Business in the Community Ireland sought to establish an educational initiative that could facilitate a positive impact from businesses on educationally disadvantaged communities in Ireland.
Significantly, the dropout rate at secondary level education in Ireland stands at almost 20%. The Schools-Business Partnership (SBP) was set up to encourage companies in Ireland to engage with educational leaders, teachers and students in programmes that could improve this statistic.
The SBP assists the Department of Education by partnering top companies in Ireland with almost 100 targeted schools in disadvantaged regions and communities at post-primary level. The SBP is governed by a multi-stakeholder Task Force that includes representation from both the business and education sectors. It meets quarterly to advise on policy and strategic direction.
There are four key programmes in SBP:
• Student Mentoring Programme: Companies invite volunteers to mentor 'at risk' students and engage in activities that: promote an understanding of the role of education; increase the self-esteem of the students; offer an insight into the 'world of work'; develop communication skills; and assist students in researching their career options. Both mentors and mentees receive training and on-going support sessions and participate in programme evaluation.
• Management Excellence for Principals: This countrywide programe evolved as a result of BITCI conducting a needs analysis with principals, who highlighted their need for development. Business leaders deliver management development seminars on leadership, performance management and time management to principals.
• Skills @ Work Programme: Corporate volunteers deliver sessions that endeavour to introduce senior cycle students to the world of work. Company overviews, workshops on interview skills and CVs, and site visits, are the main elements of the programme that provide students with an insight into the different functional areas of an organisation.
• Summer Work Placement Programme: The SBP partners the Dublin Funds Industry Association and provides students with summer work placements in the financial, service and manufacturing sctors.
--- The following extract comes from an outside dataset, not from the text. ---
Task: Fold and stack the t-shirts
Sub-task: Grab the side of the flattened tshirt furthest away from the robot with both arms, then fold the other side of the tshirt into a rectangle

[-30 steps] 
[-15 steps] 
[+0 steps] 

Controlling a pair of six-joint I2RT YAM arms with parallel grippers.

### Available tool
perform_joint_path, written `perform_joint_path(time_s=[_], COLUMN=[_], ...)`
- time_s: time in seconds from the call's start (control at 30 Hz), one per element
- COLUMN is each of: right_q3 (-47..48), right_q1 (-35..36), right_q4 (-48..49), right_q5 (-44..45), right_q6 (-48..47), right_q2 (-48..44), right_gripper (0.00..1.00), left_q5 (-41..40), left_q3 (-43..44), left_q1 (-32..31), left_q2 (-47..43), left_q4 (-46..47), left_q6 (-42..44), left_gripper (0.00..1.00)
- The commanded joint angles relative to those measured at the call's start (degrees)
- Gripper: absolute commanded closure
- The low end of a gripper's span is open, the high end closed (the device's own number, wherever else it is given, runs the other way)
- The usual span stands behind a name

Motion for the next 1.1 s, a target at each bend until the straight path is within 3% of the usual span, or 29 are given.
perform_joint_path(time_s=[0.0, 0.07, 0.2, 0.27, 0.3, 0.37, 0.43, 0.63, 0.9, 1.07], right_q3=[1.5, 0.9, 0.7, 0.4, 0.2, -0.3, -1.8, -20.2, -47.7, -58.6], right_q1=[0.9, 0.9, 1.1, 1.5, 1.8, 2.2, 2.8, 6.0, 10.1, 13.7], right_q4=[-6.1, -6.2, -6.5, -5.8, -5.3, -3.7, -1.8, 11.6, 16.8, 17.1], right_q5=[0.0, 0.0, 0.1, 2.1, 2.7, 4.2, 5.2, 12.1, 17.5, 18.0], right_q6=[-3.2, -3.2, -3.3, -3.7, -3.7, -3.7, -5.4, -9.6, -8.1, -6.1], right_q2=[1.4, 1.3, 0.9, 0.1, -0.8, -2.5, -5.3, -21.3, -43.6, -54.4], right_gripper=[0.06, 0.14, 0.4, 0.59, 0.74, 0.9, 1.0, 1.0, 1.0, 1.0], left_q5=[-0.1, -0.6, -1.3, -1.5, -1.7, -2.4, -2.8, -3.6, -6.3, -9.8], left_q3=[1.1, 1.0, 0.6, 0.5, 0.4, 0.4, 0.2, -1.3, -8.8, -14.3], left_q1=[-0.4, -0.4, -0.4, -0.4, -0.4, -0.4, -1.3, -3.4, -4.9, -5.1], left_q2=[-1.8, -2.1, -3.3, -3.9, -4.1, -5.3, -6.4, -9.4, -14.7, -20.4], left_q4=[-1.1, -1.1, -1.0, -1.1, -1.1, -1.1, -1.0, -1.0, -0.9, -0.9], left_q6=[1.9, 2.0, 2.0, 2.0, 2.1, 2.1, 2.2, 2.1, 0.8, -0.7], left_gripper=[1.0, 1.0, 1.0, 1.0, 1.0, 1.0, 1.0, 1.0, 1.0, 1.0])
This offers students who are about to embark on their careers with a very practical and real insight into different industries in Ireland.
- Matching companies with partner schools in rural Ireland (however, a solution found by SBP was to group smaller companies together to share the delivery of various elements of the programme).
- Given Ireland's current high growth economy, there can be time and resource pressures for business managers.
- Overall there are not many constraints to the SBP due to the enormous sense of goodwill that exists amongst all the partners to really impact on educational disadvantage in Ireland.
- The success of SBP has influenced public policy in the development of the Government's new Action Plan for Educational Inclusion.
- The SBP model has been showcased at OECD level as a flagship model of partnership in addressing educational disadvantages.
- 85 companies are partnered with a school, thus reaching over 3000 students.
- Almost a third of Ireland's secondary level principals have participated in management excellence seminars.
- Positive impacts on student include: improved attendance, self-esteem, communication skills, improved motivation and a greater knowledge of employment opportunities.
- More than half of students placed on Summer work placements have been retained on contracts by companies at the end of their placement. Companies report that they are amongst their most loyal employees.
- The businesses report that involvement has enhanced employees' personal communications skills, increased company pride and loyalty, and enhanced the image of the company in its local community.